**What you will do**
Please copy every line below that contains the string "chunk".

**Listed entries**
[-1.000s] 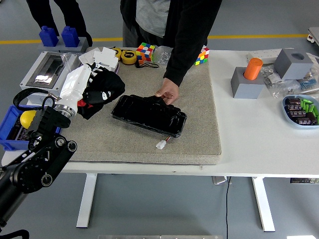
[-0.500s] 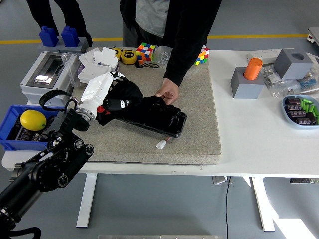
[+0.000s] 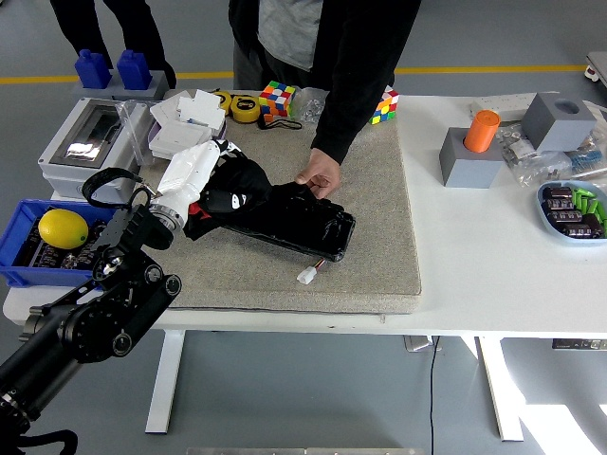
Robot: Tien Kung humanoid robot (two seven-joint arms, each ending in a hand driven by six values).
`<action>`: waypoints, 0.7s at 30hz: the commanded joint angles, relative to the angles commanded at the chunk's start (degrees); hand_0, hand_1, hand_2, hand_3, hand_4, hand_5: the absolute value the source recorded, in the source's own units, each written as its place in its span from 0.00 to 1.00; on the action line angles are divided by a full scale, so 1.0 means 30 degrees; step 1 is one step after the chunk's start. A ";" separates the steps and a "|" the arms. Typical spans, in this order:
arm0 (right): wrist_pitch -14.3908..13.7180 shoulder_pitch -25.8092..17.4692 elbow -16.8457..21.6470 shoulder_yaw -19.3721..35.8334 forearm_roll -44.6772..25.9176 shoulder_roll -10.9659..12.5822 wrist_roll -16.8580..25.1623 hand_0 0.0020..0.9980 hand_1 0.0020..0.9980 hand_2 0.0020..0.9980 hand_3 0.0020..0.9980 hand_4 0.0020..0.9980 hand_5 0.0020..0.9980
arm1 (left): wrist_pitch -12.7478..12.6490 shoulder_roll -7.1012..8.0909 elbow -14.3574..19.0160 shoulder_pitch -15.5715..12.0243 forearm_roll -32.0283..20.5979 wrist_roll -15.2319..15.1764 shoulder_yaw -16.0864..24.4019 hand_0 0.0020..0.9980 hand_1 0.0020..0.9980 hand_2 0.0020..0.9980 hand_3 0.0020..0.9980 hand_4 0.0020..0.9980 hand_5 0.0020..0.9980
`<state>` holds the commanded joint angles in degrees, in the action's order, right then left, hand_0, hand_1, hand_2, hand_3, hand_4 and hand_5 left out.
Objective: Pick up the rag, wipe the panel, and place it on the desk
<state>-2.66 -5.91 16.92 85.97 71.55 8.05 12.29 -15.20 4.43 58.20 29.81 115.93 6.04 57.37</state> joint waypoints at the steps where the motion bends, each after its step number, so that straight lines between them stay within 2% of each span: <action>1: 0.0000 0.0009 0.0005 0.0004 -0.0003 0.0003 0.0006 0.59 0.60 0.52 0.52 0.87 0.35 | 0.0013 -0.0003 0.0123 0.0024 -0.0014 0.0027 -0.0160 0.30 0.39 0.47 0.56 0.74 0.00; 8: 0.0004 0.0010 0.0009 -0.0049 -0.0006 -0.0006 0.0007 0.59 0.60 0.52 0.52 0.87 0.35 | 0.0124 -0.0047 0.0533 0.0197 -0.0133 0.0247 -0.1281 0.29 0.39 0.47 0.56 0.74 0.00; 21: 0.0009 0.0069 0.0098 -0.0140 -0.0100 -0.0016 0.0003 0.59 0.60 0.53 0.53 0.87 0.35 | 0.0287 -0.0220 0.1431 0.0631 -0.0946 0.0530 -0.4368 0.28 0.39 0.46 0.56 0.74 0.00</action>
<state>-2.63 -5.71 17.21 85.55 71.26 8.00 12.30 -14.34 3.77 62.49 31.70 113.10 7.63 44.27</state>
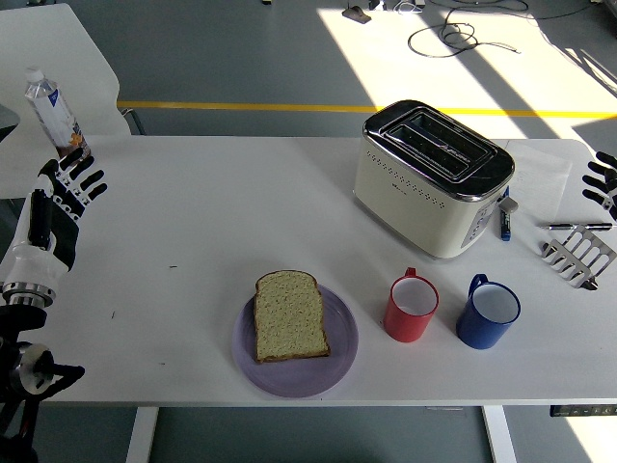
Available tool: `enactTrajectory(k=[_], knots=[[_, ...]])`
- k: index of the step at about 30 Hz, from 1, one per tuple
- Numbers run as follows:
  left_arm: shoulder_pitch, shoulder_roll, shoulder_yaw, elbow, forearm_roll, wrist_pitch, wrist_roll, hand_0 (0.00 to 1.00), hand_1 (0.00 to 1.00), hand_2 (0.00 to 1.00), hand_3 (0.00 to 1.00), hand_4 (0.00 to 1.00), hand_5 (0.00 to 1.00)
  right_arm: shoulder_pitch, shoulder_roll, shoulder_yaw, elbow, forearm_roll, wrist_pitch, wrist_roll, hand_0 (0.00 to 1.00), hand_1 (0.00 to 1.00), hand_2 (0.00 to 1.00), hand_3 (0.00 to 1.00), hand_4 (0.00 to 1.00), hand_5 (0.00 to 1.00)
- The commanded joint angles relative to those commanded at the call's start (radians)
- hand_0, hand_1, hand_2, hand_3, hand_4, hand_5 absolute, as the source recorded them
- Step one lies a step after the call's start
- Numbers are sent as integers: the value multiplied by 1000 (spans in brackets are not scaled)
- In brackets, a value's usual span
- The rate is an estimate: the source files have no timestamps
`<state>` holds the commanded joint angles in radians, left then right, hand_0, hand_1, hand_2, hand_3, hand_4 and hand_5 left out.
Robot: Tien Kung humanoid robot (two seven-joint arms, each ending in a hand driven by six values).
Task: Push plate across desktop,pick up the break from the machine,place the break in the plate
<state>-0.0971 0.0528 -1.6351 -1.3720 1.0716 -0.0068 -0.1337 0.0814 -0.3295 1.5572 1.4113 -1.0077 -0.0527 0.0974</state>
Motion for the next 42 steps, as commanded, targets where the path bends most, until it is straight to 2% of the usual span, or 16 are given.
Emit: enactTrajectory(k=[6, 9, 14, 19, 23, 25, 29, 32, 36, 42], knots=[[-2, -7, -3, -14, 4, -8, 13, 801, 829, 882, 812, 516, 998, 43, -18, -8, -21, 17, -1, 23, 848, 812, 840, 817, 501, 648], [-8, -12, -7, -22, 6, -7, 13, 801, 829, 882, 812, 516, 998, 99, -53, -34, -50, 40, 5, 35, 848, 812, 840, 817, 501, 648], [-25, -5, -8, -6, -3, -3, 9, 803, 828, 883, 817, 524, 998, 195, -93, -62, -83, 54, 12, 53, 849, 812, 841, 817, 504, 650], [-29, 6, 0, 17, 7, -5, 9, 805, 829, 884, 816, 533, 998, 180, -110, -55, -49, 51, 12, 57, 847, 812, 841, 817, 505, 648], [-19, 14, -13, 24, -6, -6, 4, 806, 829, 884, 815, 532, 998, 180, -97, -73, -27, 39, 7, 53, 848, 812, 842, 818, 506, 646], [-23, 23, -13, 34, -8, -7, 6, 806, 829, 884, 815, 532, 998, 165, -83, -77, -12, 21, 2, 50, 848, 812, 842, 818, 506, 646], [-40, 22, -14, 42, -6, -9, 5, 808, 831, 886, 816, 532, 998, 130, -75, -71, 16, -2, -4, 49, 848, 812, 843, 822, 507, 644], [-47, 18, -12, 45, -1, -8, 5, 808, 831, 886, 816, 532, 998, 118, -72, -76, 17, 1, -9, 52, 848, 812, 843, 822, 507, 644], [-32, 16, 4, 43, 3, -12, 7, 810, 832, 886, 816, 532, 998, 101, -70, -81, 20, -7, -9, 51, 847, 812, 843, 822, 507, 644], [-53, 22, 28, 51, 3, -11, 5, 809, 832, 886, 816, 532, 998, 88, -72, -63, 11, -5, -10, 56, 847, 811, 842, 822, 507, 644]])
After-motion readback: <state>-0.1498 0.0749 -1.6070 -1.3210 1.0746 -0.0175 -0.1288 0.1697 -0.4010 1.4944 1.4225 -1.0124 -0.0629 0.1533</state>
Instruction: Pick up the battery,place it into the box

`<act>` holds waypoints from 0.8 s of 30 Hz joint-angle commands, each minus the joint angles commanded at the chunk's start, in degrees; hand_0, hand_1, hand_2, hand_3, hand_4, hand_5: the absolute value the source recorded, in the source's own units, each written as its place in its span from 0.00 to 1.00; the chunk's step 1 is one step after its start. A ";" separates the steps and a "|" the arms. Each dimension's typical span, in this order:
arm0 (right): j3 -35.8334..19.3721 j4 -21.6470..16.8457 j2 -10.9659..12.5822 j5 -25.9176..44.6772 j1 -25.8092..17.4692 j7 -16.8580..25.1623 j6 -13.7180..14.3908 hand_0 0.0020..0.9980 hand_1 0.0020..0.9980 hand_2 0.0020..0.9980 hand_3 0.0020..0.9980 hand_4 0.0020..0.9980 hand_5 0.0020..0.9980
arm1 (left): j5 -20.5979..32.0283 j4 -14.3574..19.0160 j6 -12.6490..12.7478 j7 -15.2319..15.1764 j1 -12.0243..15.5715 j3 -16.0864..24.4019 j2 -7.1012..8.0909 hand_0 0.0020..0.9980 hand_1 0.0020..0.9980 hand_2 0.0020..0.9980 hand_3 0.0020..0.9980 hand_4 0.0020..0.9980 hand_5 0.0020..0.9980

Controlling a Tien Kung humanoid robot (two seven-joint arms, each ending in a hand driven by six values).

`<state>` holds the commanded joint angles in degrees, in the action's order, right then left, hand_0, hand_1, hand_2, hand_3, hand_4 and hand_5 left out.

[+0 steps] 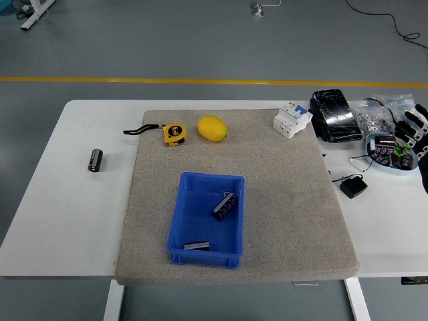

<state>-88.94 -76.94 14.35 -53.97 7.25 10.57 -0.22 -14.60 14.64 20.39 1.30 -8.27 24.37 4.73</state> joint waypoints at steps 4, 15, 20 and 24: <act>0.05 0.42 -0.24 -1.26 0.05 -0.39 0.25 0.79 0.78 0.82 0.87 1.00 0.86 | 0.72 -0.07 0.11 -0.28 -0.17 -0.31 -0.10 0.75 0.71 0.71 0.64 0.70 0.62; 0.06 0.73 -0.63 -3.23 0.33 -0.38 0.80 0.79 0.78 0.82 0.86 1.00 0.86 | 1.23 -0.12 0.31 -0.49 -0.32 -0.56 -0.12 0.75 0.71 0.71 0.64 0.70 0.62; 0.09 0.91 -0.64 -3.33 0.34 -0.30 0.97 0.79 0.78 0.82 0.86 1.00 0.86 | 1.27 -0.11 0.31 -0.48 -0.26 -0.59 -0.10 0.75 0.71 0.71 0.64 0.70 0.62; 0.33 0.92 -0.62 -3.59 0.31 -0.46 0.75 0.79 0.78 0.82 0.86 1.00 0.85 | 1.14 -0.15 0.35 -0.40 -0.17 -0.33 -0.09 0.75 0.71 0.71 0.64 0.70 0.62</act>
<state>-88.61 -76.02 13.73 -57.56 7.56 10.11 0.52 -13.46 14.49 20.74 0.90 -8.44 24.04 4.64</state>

**Your solution**
`<action>`: waypoints, 0.7s at 30hz: the commanded joint angles, relative to the angles commanded at the chunk's start (degrees); hand_0, hand_1, hand_2, hand_3, hand_4, hand_5: the absolute value the source recorded, in the source's own units, each written as its place in its span from 0.00 to 1.00; on the action line angles are divided by a full scale, so 1.0 means 30 degrees; step 1 is one step after the chunk's start. A ";" separates the steps and a "|" the arms. Typical spans, in this order:
`<act>` holds waypoints from 0.8 s of 30 Hz joint-angle commands, each minus the joint angles commanded at the chunk's start, in degrees; hand_0, hand_1, hand_2, hand_3, hand_4, hand_5: the absolute value the source recorded, in the source's own units, each written as its place in its span from 0.00 to 1.00; the chunk's step 1 is one step after its start. A ";" separates the steps and a "|" the arms. Each dimension's typical span, in this order:

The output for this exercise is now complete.